At the same time, Buntin’s health policy department is deepening its ties with relevant disciplines across campus. For example, the department co-hosts a seminar series with the economics department, which also attracts people from the Owen Graduate School of Management and the law school.
“We fill that seminar room with people in white coats, people with pocket protectors—whatever analogy you want to use,” Buntin says. “That’s the kind of intellectual environment that draws people back—when you hear the questions economists are asking of physicians, and vice versa.”
Next year the health policy department plans to offer two courses through Vanderbilt’s Center for Medicine, Health and Society, which houses one of the most popular undergraduate majors on campus. And this past fall, the department worked with Ranga Ramanujam, professor of management at the Owen School, to develop a workshop for medical residents and fellows about value in health care, using the business-school case study method. Buntin is exploring other cross-campus collaborations as well. She is also working with state lawmakers searching for alternatives to expand health care access in Tennessee and hopes to connect them with other experts.
M. Eric Johnson, dean of the Owen School and Bruce D. Henderson Professor of Management, welcomes the department’s cross-campus overtures. “In health care, both policy and business go hand in hand,” says Johnson, whose own academic expertise is in health care information technology. “At Owen we’re excited to have someone of Melinda Buntin’s stature at Vanderbilt building a strong health policy group.”

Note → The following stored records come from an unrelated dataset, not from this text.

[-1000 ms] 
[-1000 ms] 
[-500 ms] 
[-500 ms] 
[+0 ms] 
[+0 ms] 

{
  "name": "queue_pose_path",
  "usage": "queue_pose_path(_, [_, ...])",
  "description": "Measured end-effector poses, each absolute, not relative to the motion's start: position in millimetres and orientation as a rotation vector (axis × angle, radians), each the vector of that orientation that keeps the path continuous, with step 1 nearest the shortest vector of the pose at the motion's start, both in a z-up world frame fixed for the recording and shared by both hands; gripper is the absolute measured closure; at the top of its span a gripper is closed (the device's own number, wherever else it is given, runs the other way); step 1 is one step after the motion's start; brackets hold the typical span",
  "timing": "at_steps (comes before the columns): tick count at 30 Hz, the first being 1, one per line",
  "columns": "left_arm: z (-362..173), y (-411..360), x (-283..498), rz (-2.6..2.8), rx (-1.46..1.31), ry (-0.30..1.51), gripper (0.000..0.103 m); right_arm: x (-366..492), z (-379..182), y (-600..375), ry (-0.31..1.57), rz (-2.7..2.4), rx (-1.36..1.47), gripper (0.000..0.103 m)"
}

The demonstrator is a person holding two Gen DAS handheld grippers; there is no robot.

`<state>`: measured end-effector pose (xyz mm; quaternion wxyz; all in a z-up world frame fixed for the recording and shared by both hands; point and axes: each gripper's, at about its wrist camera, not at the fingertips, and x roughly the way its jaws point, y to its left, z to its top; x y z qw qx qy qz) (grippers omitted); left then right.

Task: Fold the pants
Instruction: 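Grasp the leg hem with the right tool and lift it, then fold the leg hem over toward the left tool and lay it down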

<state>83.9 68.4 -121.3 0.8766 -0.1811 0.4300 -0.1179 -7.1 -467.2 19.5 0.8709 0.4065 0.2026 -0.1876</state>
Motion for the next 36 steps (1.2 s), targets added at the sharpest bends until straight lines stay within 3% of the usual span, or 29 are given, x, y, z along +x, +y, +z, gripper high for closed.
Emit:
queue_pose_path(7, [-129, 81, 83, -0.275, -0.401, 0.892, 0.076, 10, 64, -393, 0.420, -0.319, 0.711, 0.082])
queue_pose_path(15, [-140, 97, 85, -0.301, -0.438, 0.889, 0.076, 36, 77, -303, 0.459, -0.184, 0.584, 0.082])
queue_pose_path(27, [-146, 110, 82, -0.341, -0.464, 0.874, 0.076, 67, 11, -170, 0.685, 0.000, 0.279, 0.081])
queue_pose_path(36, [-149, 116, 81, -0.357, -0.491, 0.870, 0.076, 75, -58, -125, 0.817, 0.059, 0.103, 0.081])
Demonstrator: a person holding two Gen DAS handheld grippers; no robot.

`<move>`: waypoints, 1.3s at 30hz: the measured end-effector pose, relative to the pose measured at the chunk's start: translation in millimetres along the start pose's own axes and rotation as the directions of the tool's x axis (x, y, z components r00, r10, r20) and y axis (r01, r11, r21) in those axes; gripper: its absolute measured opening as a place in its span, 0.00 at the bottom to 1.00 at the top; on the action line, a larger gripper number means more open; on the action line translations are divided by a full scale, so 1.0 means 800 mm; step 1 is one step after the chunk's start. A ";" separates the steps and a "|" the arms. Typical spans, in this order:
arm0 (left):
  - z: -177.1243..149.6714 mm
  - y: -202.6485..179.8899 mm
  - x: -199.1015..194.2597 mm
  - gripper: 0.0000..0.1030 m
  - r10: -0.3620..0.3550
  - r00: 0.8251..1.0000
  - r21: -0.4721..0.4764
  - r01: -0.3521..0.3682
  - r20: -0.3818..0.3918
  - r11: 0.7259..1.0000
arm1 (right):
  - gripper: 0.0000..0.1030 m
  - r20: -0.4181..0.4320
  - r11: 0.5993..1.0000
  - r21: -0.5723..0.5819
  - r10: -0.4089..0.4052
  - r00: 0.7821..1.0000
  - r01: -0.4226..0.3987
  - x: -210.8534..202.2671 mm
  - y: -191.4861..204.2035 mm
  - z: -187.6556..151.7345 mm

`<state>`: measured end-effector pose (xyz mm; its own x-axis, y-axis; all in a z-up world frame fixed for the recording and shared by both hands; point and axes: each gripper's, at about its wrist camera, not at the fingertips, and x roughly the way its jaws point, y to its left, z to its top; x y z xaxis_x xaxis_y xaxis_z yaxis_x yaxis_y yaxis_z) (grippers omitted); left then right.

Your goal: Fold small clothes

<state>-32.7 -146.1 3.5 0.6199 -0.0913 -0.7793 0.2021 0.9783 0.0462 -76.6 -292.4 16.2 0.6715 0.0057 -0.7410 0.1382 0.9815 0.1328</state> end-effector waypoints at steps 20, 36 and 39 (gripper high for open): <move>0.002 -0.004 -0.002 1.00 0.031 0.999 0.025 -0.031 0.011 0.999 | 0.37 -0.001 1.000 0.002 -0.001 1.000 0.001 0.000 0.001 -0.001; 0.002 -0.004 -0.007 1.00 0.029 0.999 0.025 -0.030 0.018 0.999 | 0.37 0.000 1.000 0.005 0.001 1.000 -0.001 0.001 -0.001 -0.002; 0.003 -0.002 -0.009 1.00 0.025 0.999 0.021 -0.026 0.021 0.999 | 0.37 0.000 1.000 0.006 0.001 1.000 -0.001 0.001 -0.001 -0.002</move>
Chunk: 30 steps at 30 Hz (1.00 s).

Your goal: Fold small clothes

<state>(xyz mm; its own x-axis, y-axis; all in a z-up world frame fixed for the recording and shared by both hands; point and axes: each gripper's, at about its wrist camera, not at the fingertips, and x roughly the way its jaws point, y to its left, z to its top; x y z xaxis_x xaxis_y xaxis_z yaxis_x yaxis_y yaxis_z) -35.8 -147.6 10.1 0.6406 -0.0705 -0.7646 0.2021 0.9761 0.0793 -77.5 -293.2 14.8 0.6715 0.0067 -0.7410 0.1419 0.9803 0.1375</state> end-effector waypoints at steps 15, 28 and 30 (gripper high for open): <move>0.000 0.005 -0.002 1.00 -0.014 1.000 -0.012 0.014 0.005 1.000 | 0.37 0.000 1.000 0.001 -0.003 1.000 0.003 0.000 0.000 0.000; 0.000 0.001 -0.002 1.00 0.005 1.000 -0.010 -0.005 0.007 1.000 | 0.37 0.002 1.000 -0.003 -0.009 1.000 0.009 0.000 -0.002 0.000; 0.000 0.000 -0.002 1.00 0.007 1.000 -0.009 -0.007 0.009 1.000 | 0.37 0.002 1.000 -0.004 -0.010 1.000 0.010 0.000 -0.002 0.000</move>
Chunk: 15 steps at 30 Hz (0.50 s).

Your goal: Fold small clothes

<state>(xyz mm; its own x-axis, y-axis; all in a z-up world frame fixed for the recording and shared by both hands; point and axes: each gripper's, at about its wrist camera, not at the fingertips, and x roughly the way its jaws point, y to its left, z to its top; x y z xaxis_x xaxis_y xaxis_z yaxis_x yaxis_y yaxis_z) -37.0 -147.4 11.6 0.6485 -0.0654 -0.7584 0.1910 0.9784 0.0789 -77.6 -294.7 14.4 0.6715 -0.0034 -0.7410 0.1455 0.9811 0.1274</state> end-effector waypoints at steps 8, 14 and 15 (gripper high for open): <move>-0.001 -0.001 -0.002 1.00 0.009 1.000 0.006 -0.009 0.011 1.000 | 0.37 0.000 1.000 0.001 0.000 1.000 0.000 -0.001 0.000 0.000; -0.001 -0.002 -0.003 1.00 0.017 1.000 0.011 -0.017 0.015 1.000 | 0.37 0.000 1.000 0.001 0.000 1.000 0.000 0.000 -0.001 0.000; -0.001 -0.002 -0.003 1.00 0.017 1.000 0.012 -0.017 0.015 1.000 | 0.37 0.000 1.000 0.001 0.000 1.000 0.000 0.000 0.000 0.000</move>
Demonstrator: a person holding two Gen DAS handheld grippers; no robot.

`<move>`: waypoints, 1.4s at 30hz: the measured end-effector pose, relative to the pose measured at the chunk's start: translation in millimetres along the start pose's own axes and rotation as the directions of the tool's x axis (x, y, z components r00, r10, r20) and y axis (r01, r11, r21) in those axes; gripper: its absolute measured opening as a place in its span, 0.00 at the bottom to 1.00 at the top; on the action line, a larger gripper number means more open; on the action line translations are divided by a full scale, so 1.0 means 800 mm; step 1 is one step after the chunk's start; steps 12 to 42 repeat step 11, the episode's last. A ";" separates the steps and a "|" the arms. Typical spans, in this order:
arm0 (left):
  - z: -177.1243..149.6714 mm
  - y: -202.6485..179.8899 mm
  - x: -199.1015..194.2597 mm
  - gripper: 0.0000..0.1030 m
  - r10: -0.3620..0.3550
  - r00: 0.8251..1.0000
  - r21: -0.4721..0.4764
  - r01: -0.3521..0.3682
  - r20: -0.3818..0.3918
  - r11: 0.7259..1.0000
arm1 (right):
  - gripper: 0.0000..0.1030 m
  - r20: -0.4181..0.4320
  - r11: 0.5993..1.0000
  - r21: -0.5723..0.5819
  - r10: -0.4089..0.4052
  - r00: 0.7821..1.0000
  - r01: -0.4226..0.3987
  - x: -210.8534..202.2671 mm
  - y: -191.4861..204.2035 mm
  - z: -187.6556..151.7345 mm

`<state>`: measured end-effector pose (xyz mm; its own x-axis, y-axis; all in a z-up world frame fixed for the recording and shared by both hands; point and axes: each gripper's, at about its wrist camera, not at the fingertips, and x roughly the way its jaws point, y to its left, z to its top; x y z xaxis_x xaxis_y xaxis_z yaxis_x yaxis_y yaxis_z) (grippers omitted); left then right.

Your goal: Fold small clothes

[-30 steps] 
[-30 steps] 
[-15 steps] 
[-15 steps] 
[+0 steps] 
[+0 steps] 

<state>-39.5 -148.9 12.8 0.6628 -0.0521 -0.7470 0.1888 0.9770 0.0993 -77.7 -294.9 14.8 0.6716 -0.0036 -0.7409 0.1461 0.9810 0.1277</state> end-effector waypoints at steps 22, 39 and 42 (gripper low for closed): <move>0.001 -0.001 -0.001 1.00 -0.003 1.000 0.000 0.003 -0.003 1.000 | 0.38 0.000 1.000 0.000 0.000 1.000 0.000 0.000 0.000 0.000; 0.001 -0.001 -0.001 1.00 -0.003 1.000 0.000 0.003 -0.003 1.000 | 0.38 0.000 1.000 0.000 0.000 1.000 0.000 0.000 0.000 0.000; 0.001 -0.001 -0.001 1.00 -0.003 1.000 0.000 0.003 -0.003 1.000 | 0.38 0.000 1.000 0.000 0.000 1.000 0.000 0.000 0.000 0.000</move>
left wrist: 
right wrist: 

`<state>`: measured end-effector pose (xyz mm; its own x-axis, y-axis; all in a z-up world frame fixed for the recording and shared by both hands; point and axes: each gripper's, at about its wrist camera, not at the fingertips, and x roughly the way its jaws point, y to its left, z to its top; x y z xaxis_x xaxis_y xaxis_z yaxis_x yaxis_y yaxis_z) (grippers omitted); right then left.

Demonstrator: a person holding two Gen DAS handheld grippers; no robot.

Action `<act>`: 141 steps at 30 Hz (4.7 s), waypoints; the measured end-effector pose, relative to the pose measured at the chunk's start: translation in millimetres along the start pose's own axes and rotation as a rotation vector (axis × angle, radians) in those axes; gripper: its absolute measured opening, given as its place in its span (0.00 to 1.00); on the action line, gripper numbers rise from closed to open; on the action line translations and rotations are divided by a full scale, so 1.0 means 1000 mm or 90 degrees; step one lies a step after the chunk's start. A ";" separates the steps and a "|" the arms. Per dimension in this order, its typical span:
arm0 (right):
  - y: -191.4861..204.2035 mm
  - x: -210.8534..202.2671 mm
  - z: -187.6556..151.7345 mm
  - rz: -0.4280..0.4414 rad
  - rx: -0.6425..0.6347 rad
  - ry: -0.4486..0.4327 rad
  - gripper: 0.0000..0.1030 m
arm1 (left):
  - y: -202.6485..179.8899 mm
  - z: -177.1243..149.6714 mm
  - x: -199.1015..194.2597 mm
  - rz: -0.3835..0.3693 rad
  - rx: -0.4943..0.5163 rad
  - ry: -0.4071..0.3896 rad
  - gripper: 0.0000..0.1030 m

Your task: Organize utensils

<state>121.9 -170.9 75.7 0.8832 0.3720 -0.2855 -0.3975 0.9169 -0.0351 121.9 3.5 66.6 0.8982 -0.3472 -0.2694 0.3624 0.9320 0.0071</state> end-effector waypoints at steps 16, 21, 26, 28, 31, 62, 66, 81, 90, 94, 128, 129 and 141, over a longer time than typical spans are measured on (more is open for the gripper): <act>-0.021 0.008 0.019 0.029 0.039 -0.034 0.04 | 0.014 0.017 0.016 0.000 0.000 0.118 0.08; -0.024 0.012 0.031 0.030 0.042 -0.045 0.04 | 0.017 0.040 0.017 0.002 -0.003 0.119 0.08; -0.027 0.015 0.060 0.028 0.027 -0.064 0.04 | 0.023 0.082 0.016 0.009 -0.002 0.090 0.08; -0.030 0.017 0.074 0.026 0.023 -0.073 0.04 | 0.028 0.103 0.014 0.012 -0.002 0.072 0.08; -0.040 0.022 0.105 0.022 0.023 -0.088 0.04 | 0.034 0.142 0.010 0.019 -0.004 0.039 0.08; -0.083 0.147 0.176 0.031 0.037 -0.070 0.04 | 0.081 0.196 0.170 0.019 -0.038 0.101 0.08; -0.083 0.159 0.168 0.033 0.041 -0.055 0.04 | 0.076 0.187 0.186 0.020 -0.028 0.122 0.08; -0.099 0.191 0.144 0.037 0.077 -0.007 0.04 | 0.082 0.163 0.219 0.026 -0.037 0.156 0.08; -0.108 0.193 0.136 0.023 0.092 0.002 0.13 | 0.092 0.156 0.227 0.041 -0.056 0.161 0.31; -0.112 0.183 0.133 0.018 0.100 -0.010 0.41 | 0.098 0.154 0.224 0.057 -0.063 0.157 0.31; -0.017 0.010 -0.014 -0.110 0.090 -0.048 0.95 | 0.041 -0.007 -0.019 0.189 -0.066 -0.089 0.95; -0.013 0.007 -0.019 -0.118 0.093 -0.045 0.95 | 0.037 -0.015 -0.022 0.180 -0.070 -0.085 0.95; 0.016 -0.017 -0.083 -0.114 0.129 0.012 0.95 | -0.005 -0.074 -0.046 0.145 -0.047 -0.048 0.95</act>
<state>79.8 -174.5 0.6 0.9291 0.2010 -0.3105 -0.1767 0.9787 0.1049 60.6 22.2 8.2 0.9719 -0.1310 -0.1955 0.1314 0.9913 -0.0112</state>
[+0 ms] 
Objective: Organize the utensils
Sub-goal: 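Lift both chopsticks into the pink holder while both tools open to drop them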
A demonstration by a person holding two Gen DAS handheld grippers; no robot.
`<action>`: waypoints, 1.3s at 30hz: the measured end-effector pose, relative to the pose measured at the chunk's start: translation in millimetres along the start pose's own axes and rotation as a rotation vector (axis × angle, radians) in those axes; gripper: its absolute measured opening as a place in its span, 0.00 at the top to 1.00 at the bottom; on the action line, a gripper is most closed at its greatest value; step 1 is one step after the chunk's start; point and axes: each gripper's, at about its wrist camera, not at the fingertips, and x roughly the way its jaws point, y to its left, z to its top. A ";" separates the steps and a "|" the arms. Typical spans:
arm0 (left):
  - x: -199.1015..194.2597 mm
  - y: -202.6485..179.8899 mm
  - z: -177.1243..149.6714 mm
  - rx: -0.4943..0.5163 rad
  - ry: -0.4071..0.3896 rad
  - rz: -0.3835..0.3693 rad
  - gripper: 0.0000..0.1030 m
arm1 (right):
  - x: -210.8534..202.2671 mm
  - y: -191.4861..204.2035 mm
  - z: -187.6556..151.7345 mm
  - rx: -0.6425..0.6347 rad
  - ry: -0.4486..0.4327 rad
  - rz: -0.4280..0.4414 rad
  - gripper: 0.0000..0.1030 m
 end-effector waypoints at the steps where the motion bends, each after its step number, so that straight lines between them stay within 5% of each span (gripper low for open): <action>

Dr. William Cooper, MD’91, MPH’97, Cornelius Vanderbilt Professor of Pediatrics and former director of the MPH program—technically, he was also the program’s first graduate in 1996 because his name came first in the alphabet—worked on efforts to broaden Vanderbilt’s involvement in health policy before Buntin’s arrival. But her Washington experience “really brought a unique perspective,” he says, noting that she has been involved in recruiting energetic new faculty members.
As for her own connections in Washington, Buntin continues to stay in touch with friends and colleagues. In March, for example, she participated in a bipartisan congressional retreat outside Washington focused on health policy.
“I always want my research to be relevant and grounded,” she says.